**Brief**
Return the opening lines of the material, word for word. End with the line that contains "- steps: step".

**Raw data**
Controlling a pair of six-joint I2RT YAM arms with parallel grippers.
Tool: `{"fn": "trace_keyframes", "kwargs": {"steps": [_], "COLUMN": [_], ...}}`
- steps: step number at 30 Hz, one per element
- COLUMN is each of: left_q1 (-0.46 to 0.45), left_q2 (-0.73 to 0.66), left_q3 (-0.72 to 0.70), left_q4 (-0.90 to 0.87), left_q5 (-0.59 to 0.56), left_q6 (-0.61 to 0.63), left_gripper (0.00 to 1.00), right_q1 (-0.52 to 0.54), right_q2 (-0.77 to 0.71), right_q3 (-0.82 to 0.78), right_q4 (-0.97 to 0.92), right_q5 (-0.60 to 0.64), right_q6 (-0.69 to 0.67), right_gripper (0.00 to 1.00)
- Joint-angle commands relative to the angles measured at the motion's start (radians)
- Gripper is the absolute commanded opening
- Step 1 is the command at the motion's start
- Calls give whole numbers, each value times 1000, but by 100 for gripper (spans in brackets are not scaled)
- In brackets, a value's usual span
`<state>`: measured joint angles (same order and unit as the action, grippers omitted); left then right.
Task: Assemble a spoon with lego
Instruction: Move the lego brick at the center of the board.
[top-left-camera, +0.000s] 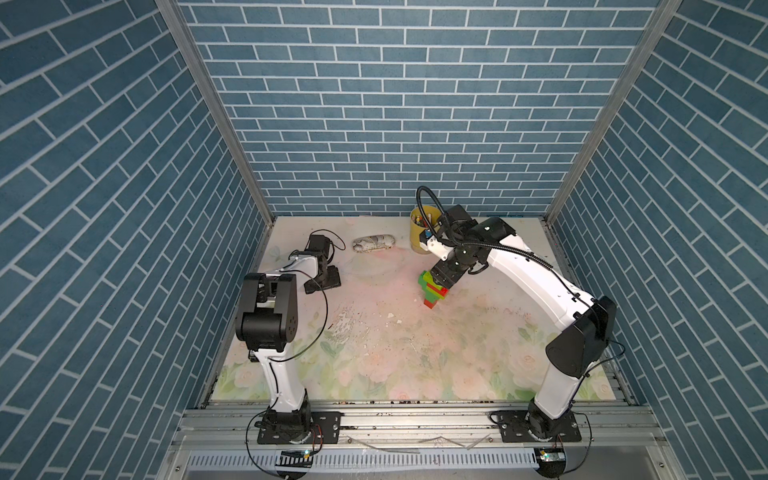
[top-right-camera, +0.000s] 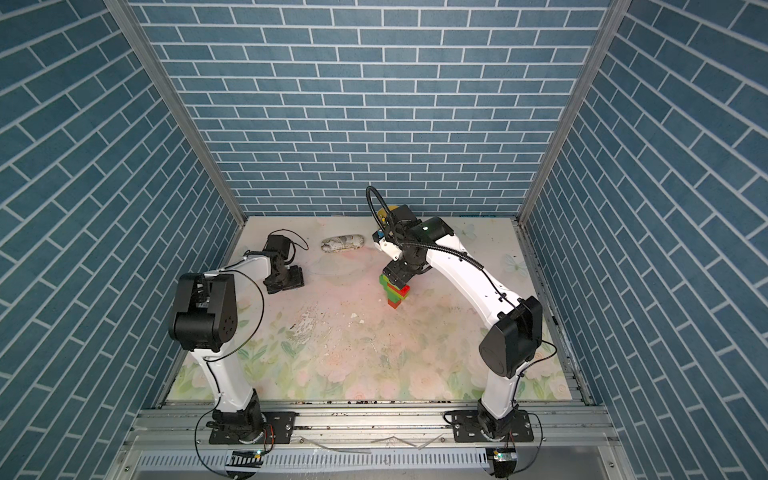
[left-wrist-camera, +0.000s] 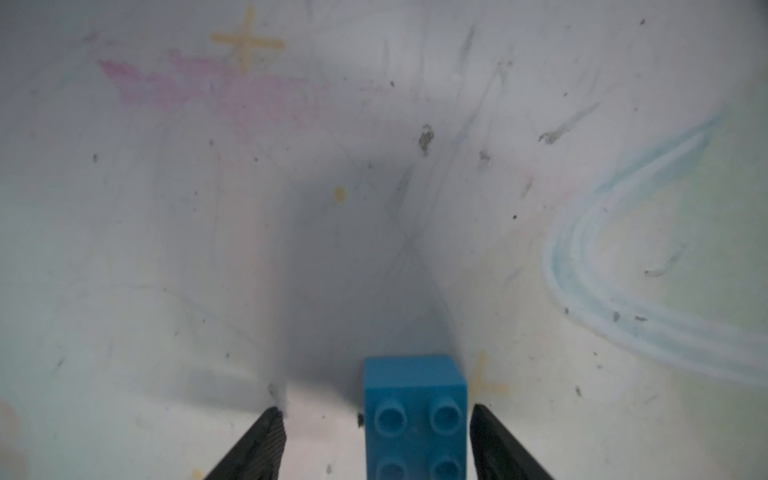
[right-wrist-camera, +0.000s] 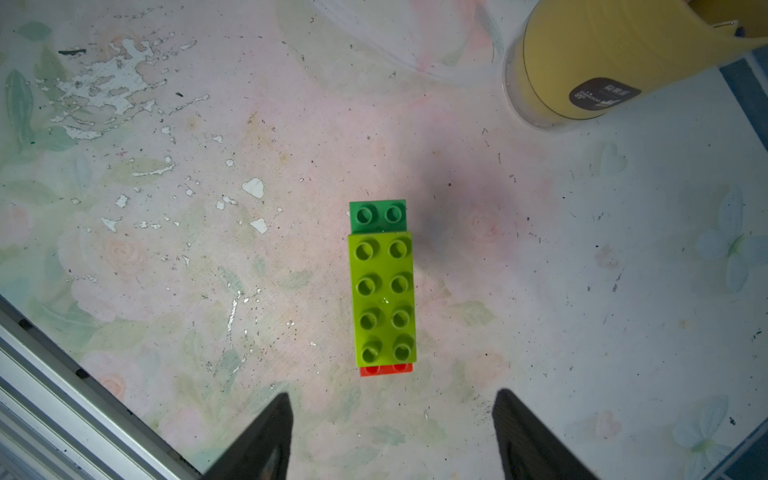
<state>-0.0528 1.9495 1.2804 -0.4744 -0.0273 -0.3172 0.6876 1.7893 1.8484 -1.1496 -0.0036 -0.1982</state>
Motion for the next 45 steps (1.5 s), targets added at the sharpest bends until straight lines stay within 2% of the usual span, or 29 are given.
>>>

**Written response**
Controlling a pair of six-joint I2RT YAM arms with parallel grippers.
Tool: `{"fn": "trace_keyframes", "kwargs": {"steps": [_], "COLUMN": [_], ...}}`
- steps: step number at 30 Hz, one per element

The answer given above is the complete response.